The Chamber's lawyers successfully got the Supreme Court to make it harder for victims of corporate negligence to sue for damages, whether they are claimants in the BP oil spill or employees of corporations filing class-action lawsuits in cases of abuse. They recently ruled in favor of agribusiness giant Monsanto in a seed patent case against a farmer trying to save his seeds, ruling that Monsanto had the right to claim domain over the farmer's crops, since their genetically-modified seeds had cross-pollinated into the neighboring organic crops on the farmer's plot. Justice Clarence Thomas once worked as a corporate attorney for Monsanto. He did not recuse himself from the decision. He also didn't recuse himself when ruling against the constitutionality of the Affordable Care Act, despite his wife's having launched a lobbying group opposed to the Affordable Care Act's implementation.

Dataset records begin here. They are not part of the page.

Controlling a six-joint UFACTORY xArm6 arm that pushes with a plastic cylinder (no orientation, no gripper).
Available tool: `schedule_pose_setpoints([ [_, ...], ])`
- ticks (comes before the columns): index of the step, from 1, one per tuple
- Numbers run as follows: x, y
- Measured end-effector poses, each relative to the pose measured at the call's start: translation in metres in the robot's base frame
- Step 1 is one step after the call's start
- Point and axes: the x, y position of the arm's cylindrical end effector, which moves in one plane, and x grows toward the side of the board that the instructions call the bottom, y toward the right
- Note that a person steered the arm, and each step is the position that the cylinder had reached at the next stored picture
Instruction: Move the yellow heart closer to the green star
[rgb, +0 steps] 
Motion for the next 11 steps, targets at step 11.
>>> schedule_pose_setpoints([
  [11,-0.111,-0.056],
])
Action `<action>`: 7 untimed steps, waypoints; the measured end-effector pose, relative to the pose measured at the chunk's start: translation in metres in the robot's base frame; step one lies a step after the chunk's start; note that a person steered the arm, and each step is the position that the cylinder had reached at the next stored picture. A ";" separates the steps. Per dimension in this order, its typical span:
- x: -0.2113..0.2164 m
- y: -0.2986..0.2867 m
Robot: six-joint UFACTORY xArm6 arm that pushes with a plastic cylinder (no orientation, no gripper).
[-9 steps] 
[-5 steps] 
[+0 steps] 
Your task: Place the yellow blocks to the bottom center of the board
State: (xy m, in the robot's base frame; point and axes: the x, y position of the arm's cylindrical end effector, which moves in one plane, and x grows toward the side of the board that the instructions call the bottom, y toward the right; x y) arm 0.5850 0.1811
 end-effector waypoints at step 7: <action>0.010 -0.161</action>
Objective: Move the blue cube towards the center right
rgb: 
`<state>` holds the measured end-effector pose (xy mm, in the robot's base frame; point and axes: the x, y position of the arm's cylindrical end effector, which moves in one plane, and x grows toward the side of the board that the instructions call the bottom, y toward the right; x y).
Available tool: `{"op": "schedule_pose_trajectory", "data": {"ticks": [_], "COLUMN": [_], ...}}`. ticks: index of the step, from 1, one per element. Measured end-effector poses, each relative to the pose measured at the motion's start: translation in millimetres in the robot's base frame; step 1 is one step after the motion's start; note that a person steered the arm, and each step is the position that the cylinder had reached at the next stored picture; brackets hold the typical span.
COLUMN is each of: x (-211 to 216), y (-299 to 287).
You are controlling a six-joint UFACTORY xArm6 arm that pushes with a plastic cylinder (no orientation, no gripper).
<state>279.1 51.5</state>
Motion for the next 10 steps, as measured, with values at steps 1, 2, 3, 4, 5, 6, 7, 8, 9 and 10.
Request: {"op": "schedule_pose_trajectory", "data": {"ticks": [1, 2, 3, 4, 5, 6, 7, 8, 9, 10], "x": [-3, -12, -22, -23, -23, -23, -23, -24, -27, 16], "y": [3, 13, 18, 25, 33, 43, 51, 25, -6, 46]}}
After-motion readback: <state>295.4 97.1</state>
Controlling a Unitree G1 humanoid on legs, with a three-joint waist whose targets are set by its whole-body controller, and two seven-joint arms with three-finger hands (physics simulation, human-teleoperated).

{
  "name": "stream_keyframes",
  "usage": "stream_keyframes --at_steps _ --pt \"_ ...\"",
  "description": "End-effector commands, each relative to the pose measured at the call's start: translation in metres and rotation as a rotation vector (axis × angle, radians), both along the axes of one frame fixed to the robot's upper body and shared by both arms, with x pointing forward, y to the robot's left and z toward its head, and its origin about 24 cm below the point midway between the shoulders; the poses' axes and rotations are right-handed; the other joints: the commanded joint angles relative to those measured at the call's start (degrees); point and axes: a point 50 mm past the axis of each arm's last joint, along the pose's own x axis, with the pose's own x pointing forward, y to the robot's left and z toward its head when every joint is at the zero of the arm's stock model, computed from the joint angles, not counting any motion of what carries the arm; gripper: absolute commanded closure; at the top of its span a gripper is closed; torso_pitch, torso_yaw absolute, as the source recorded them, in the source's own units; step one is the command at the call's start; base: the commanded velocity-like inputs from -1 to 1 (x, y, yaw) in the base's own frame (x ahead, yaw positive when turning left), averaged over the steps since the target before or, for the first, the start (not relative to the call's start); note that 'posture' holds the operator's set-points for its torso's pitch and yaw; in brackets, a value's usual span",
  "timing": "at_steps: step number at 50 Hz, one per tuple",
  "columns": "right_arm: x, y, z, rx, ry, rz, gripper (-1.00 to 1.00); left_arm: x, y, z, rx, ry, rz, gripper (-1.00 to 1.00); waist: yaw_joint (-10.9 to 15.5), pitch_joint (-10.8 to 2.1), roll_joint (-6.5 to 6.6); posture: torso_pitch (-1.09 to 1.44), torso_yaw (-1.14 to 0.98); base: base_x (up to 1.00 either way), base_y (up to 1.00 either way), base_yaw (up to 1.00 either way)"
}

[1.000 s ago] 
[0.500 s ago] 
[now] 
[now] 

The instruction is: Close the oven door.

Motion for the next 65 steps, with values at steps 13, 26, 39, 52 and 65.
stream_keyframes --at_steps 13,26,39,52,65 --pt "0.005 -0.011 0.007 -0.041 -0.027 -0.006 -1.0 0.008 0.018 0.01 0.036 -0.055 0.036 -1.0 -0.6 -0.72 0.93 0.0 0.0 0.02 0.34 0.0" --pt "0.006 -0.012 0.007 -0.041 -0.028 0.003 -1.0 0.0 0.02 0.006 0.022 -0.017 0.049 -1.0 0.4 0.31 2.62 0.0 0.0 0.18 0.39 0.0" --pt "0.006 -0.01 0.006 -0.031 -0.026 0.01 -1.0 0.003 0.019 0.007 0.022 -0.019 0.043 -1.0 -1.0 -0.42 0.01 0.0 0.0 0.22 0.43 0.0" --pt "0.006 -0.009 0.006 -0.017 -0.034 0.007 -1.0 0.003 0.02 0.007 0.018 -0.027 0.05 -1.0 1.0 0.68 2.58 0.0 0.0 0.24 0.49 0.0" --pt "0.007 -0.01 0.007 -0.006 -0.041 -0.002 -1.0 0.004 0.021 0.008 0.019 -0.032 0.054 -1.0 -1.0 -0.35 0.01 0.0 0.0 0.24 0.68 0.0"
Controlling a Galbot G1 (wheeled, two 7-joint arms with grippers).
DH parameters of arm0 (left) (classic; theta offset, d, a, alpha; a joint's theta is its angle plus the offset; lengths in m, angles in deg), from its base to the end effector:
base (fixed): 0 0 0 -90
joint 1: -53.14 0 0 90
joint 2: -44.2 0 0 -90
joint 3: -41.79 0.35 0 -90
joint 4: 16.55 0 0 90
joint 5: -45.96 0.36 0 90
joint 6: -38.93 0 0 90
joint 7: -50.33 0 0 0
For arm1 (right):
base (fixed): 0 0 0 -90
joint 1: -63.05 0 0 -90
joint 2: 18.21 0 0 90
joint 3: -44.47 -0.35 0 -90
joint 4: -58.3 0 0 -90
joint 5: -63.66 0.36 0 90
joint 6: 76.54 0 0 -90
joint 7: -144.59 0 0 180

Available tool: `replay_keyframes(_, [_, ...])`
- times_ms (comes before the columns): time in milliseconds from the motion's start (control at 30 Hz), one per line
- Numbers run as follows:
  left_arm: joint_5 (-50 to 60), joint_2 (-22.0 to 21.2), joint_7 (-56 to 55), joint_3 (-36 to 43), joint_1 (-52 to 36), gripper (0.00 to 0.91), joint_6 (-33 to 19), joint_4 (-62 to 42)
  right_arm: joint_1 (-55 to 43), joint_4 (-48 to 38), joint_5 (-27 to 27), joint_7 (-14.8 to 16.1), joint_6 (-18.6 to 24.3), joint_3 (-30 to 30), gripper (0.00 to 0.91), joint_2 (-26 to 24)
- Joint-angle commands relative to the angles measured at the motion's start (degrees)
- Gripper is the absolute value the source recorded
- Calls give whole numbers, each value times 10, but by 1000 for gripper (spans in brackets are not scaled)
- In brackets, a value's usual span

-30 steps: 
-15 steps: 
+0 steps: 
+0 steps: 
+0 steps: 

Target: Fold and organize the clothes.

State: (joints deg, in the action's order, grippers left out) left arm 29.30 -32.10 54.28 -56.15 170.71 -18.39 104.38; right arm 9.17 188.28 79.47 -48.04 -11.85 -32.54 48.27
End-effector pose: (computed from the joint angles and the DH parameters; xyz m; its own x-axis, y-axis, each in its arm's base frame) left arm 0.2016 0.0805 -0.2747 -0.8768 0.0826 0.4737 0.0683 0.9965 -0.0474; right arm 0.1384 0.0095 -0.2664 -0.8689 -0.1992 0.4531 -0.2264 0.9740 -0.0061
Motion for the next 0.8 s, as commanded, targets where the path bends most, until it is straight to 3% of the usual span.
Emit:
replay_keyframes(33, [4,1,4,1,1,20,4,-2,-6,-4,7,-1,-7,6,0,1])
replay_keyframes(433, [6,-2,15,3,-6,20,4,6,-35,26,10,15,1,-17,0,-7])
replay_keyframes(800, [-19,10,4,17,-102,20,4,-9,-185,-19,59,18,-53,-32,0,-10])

Perhaps the most notable case of the U.S. Chamber of Commerce winning a Supreme Court ruling where an amicus brief was filed was in their support of the Citizens United v. FEC ruling in 2010. The Supreme Court's decision effectively reversed a century's worth of campaign laws, now allowing corporations to spend an unlimited amount of money from their vast treasuries on electioneering purposes. In the 2010 congressional midterm elections, 93% of the Chamber's contributions went to Republican candidates.

Of the remaining money spent on 11 Democrat candidates, they were on non-candidate specific ads. The Chamber exclusively funded Republican candidates for the U.S. Senate in 2010. Though they endorsed West Virginia Democrat Joe Manchin, they didn't spend any money on his behalf. In the 2012 elections, the Chamber pledged to spend $50 million (but reported $33 million), ranking 8th in total outside money spent. Of the 50 House and Senate races in which the Chamber had spent money to support or oppose candidates, they lost 36 races. Among groups that don't identify their donors, the Chamber ranked second behind the Koch Industries-backed Americans for Prosperity.

Attempts to roll back the effects of Citizens United v. FEC are met with fierce opposition from the U.S. Chamber of Commerce. While successfully lobbying to kill the DISCLOSE Act, which would have required groups spending money on elections to reveal their donors, the Chamber called the attempts to regulate corporate dominance of the election cycle an attack on free speech and democracy.

"What's most in need of disclosure is the real purpose behind this bill. It's nothing more than a brazen attempt to tilt the playing field in favor of the incumbent party in this fall's elections, silence constitutionally protected speech, and abridge First Amendment rights." - U.S. Chamber President Tom Donohue

The U.S. Chamber of Commerce is also a member of the American Legislative Exchange Council (ALEC), an organization that brings together corporate lobbyists with largely Republican state legislators. At annual ALEC retreats, lobbyists and legislators break off into task forces which collaboratively write "model bills" to maximize corporate profit. Model legislation aims to privatize public assets, lower corporate taxes, and repeal environmental regulations and workers' rights. The Chamber is a member of ALEC's Civil Justice Task Force, the Education Task Force, the International Relations Task Force, and the Telecommunications and Information Technology Task Force.